Records from a data source
○ ○ ○ ○
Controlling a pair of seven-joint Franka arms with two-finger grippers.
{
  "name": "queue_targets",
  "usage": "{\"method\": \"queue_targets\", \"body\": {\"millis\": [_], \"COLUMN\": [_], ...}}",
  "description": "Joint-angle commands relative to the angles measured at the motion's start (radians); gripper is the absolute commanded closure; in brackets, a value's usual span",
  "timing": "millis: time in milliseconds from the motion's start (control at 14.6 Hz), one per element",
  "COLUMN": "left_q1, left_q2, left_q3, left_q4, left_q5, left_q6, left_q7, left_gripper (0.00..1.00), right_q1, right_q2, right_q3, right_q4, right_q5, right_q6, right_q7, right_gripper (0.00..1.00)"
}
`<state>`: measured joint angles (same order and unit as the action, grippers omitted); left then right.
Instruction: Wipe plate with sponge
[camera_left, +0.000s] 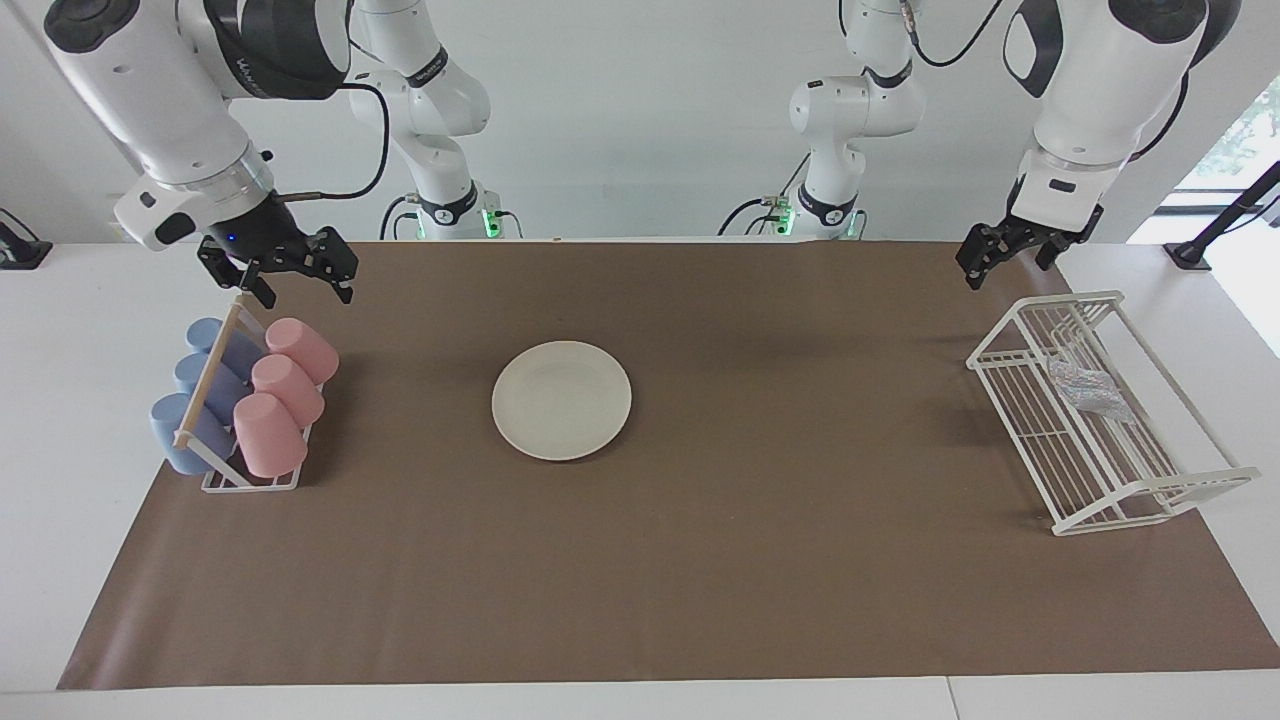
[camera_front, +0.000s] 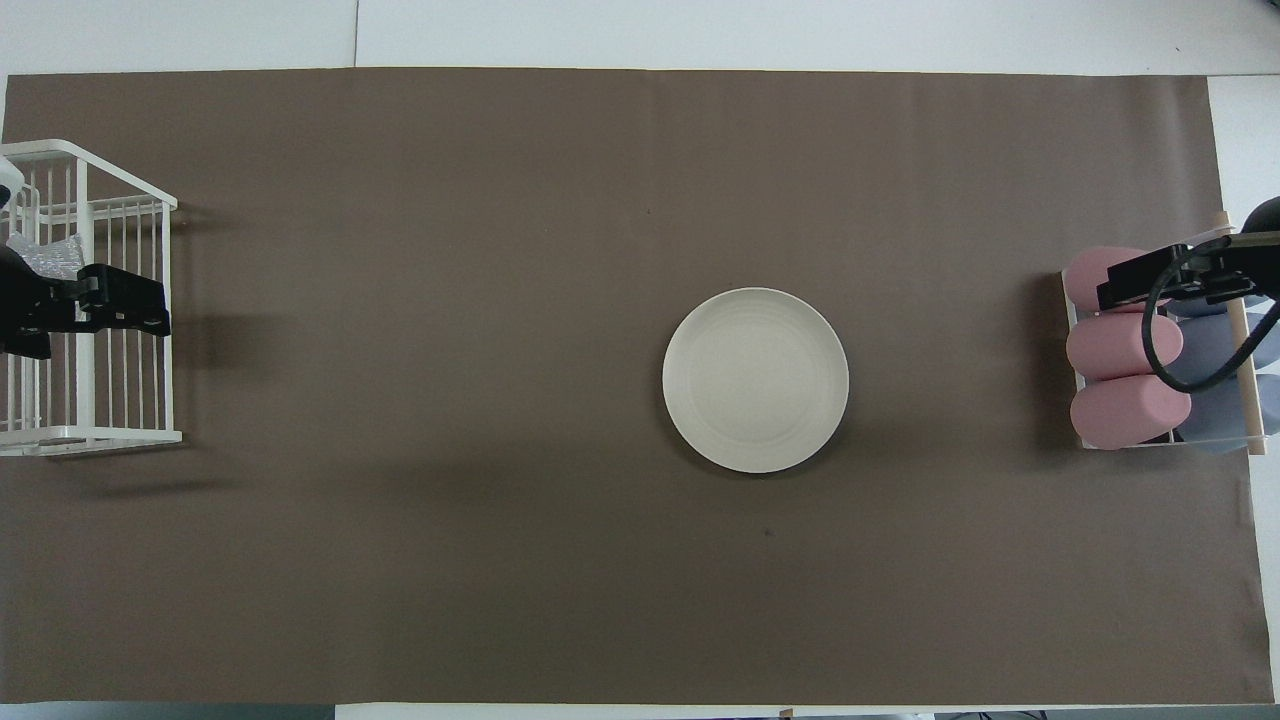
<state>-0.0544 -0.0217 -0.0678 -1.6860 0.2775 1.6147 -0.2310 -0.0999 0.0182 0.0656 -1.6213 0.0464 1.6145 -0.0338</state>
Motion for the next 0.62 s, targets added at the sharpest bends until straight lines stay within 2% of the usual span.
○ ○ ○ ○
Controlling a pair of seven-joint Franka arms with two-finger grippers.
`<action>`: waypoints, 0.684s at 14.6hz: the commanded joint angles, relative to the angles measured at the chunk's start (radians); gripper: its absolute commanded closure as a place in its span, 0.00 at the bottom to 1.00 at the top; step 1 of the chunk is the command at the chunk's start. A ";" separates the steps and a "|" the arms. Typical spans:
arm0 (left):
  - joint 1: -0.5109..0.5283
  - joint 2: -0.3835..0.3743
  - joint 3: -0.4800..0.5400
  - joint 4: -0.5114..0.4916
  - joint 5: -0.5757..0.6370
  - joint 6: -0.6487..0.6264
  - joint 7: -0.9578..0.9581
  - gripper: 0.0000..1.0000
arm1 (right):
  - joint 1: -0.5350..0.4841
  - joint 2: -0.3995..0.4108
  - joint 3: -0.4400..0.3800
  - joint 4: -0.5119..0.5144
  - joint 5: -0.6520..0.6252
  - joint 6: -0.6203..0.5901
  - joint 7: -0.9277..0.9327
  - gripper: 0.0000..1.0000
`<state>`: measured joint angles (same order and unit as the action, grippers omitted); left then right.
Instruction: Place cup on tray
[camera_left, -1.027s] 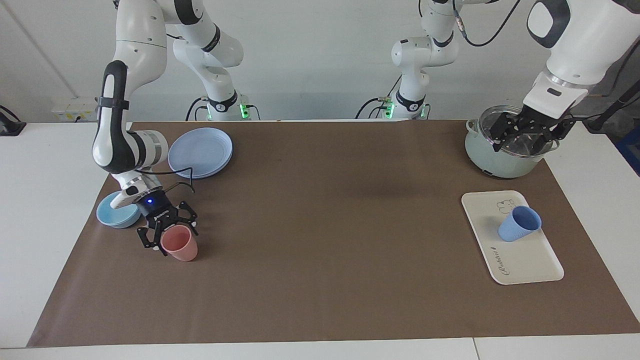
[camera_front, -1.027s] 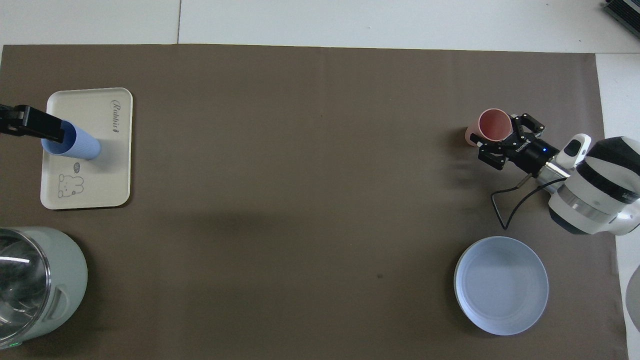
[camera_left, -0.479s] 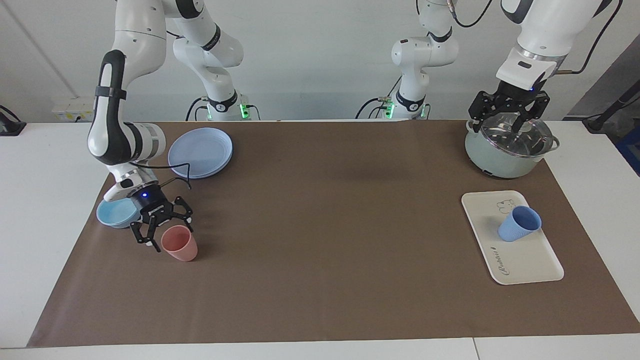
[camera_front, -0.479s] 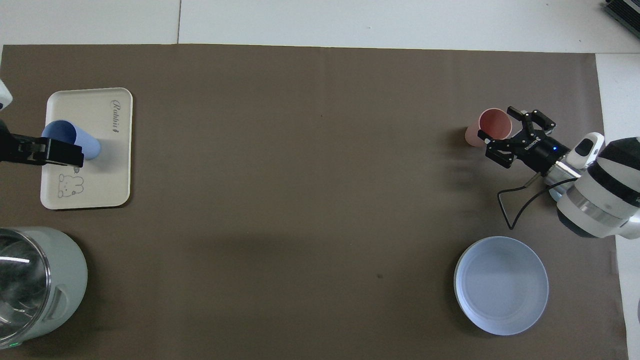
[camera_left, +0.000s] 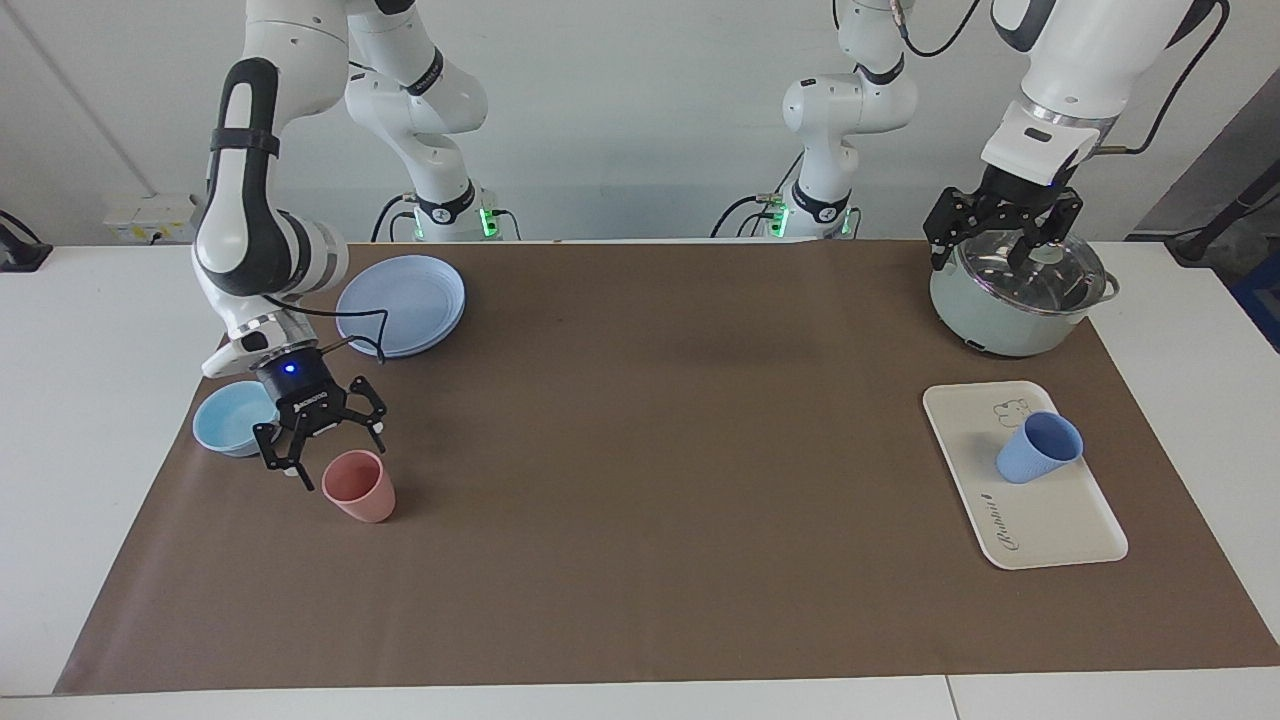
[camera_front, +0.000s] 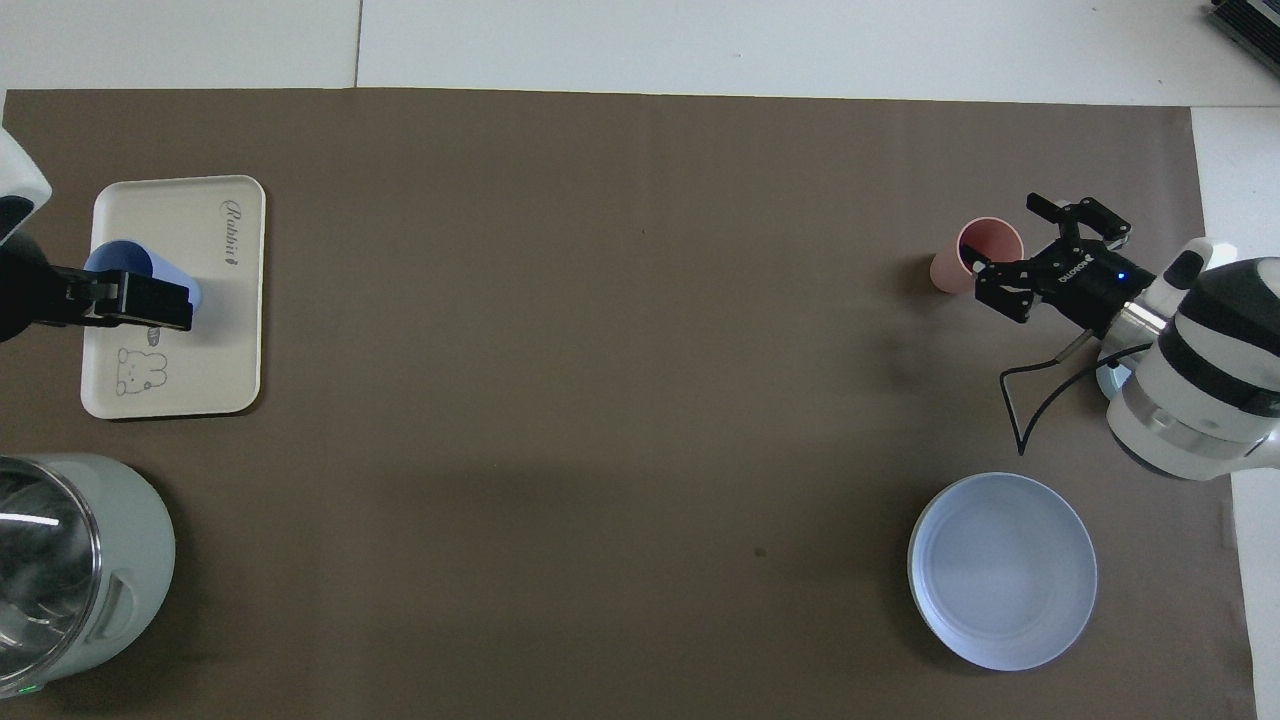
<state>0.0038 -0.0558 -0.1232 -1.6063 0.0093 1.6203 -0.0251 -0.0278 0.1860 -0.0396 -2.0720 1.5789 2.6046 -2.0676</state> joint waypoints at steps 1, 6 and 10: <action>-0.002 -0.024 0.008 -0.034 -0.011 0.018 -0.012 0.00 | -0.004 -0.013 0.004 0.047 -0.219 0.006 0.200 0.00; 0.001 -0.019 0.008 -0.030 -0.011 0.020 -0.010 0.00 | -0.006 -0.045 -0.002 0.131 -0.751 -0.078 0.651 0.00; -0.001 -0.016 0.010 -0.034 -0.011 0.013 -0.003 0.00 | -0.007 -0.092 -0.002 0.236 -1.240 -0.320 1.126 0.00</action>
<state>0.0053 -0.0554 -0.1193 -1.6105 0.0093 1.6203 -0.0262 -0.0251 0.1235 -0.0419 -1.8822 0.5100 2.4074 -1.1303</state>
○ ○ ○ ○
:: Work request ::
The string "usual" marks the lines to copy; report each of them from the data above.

:: Answer to this task ::
  "description": "Joint-angle commands relative to the angles measured at the motion's start (radians); gripper is the absolute commanded closure; in brackets, a value's usual span",
Motion for the next 0.62 s, targets added at the sharpest bends until straight lines stay within 2% of the usual span.

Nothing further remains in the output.